### Work required
Exactly as written, please set down all of the entries again, with no pictures.
Top of Supplied records
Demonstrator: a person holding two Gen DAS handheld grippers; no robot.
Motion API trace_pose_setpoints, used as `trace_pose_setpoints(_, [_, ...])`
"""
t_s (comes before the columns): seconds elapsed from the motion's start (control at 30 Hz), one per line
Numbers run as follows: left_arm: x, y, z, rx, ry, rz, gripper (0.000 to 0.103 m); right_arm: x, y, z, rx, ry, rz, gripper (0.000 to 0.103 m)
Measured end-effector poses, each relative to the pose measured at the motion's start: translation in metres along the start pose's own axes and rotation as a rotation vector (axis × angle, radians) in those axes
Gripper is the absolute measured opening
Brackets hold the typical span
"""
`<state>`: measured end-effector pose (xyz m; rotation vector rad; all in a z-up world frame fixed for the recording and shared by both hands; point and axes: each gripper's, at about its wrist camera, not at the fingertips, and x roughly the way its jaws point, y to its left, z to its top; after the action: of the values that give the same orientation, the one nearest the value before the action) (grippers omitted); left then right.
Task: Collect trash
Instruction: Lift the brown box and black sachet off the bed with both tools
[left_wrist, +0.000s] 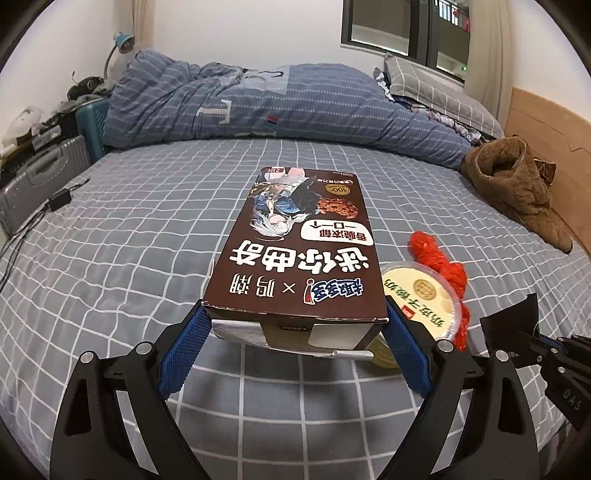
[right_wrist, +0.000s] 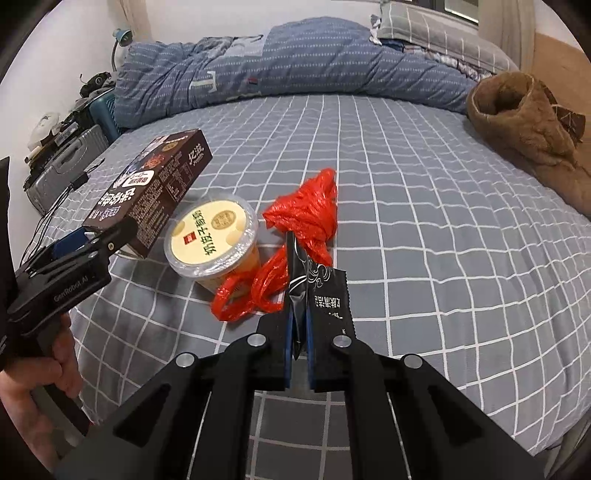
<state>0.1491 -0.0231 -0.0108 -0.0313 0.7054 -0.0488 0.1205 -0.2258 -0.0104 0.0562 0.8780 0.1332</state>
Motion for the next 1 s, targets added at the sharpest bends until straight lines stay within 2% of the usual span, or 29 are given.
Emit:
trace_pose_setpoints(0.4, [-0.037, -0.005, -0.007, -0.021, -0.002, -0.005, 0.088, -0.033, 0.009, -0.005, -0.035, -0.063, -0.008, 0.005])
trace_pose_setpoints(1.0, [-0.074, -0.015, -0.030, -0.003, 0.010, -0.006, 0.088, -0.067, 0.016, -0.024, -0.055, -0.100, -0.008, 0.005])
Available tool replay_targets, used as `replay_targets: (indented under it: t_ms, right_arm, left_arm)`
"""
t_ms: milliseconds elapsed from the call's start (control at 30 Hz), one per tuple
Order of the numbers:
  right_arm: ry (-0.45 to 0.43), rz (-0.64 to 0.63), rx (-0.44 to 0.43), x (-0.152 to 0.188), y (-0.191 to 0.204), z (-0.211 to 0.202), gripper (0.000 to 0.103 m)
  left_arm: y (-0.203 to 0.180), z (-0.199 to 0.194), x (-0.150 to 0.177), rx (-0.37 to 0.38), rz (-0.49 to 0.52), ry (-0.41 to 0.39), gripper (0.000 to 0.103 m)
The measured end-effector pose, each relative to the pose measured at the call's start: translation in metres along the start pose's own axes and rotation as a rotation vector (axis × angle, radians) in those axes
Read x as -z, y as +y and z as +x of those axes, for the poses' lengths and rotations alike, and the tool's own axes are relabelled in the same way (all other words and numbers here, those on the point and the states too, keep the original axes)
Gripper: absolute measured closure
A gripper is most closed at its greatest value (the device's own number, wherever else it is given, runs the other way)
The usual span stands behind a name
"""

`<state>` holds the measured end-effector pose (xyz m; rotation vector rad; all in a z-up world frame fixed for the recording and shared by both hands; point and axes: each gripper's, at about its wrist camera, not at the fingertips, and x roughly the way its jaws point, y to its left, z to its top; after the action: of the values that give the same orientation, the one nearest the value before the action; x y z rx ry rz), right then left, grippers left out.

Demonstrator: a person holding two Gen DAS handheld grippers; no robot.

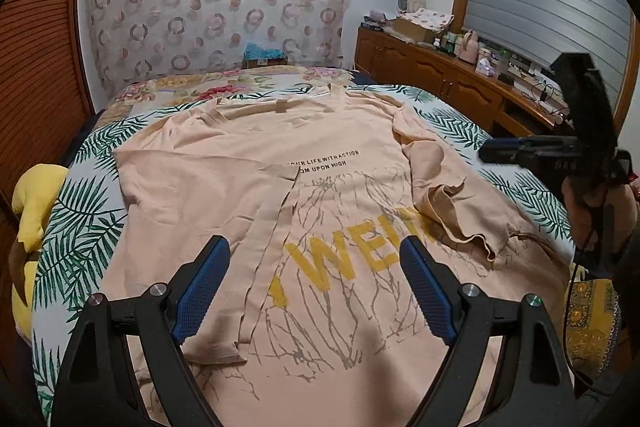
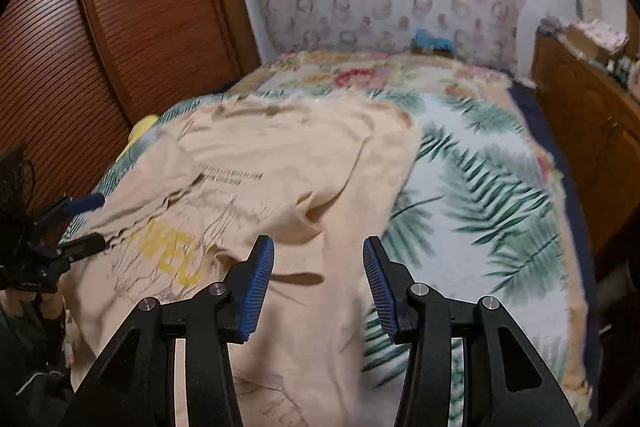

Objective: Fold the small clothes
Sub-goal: 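Fold the held side over toward the print with the right gripper, release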

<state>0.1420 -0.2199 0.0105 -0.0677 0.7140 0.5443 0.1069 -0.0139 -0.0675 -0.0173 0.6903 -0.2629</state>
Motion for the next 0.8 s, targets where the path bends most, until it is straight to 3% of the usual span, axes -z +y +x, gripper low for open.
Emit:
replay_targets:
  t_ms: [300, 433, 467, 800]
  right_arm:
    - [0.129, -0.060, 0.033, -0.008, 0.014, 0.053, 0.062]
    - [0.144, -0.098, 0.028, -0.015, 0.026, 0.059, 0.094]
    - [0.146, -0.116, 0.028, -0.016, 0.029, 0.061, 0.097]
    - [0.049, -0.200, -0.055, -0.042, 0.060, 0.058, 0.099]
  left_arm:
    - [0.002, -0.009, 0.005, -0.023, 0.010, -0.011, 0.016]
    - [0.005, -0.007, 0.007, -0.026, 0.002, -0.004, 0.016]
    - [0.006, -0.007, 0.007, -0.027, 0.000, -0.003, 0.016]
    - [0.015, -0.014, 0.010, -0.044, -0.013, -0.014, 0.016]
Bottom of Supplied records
### Response to this task
Demonstrator: a person holding two Gen DAS handheld grippers; no robot.
Motion API trace_pose_setpoints, used as `trace_pose_setpoints(_, [_, ...])`
"""
t_s (comes before the columns): seconds elapsed from the motion's start (control at 30 Hz), one per line
Numbers run as follows: left_arm: x, y, z, rx, ry, rz, gripper (0.000 to 0.103 m); right_arm: x, y, z, rx, ry, rz, gripper (0.000 to 0.103 m)
Measured end-effector poses, each relative to the pose measured at the motion's start: translation in metres along the start pose's own axes and rotation as a rotation vector (axis × angle, radians) in those axes
Gripper is the absolute measured opening
Brackets hold the typical span
"""
`<state>`: measured end-effector pose (xyz m; rotation vector rad; all in a z-up world frame fixed for the recording and shared by both hands; point and axes: each gripper's, at about its wrist camera, not at the fingertips, and x roughly the way its jaws point, y to its left, z to its top; after the action: of the values that give the same orientation, the one nearest the value before the action) (grippers omitted); left then right.
Task: Collect trash
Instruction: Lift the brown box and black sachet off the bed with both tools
[left_wrist, +0.000s] 
[right_wrist, +0.000s] 
<state>0.1491 -0.0231 -0.0108 -0.0313 0.7054 -0.0488 0.1205 -0.2258 -0.0104 0.0562 0.8780 0.1332</state>
Motion for the next 1 s, targets added at the sharpest bends until straight lines stay within 2% of the usual span, or 29 are given.
Emit:
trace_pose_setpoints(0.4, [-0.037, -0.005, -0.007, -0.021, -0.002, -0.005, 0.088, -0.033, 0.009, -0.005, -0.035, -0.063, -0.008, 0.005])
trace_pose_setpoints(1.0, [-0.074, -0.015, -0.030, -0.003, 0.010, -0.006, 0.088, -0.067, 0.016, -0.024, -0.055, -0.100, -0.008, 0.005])
Available tool replay_targets, used as `replay_targets: (indented under it: t_ms, right_arm, left_arm)`
"""
t_ms: milliseconds elapsed from the call's start (control at 30 Hz), one per tuple
Order of the numbers:
  right_arm: ry (-0.45 to 0.43), rz (-0.64 to 0.63), rx (-0.44 to 0.43), x (-0.152 to 0.188), y (-0.191 to 0.204), z (-0.211 to 0.202), gripper (0.000 to 0.103 m)
  left_arm: y (-0.203 to 0.180), z (-0.199 to 0.194), x (-0.150 to 0.177), rx (-0.37 to 0.38), rz (-0.49 to 0.52), ry (-0.41 to 0.39), gripper (0.000 to 0.103 m)
The measured end-effector pose, each relative to the pose measured at the call's start: translation in metres along the start pose's own axes and rotation as a rotation vector (axis × angle, radians) in those axes
Read x as -z, y as +y and z as +x of those axes, for the poses' lengths and rotations alike, and the tool's own axes are relabelled in the same way (all other words and numbers here, those on the point and the states too, keep the original axes)
Gripper: absolute measured closure
A gripper is most closed at its greatest value (the device's own number, wherever else it is given, runs the other way)
The usual span stands behind a name
"""

`<state>` holds the measured end-effector pose (xyz m; rotation vector rad; all in a z-up world frame fixed for the recording and shared by both hands; point and axes: each gripper's, at about its wrist camera, not at the fingertips, and x roughly the way its jaws point, y to its left, z to its top; after the action: of the values that give the same orientation, the one nearest the value before the action; x y z rx ry rz), right then left, grippers left out.

Demonstrator: a person holding two Gen DAS handheld grippers; no robot.


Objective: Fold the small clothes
Sub-goal: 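Fold the held side over toward the print with the right gripper, release
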
<state>0.1420 -0.2199 0.0105 -0.0677 0.7140 0.5443 0.1069 -0.0139 -0.0675 -0.0173 0.6903 -0.2629</state>
Motion for the next 0.8 s, targets where the path bends most, until it is straight to 3% of the usual span, axes -z +y +x, gripper low for open.
Emit:
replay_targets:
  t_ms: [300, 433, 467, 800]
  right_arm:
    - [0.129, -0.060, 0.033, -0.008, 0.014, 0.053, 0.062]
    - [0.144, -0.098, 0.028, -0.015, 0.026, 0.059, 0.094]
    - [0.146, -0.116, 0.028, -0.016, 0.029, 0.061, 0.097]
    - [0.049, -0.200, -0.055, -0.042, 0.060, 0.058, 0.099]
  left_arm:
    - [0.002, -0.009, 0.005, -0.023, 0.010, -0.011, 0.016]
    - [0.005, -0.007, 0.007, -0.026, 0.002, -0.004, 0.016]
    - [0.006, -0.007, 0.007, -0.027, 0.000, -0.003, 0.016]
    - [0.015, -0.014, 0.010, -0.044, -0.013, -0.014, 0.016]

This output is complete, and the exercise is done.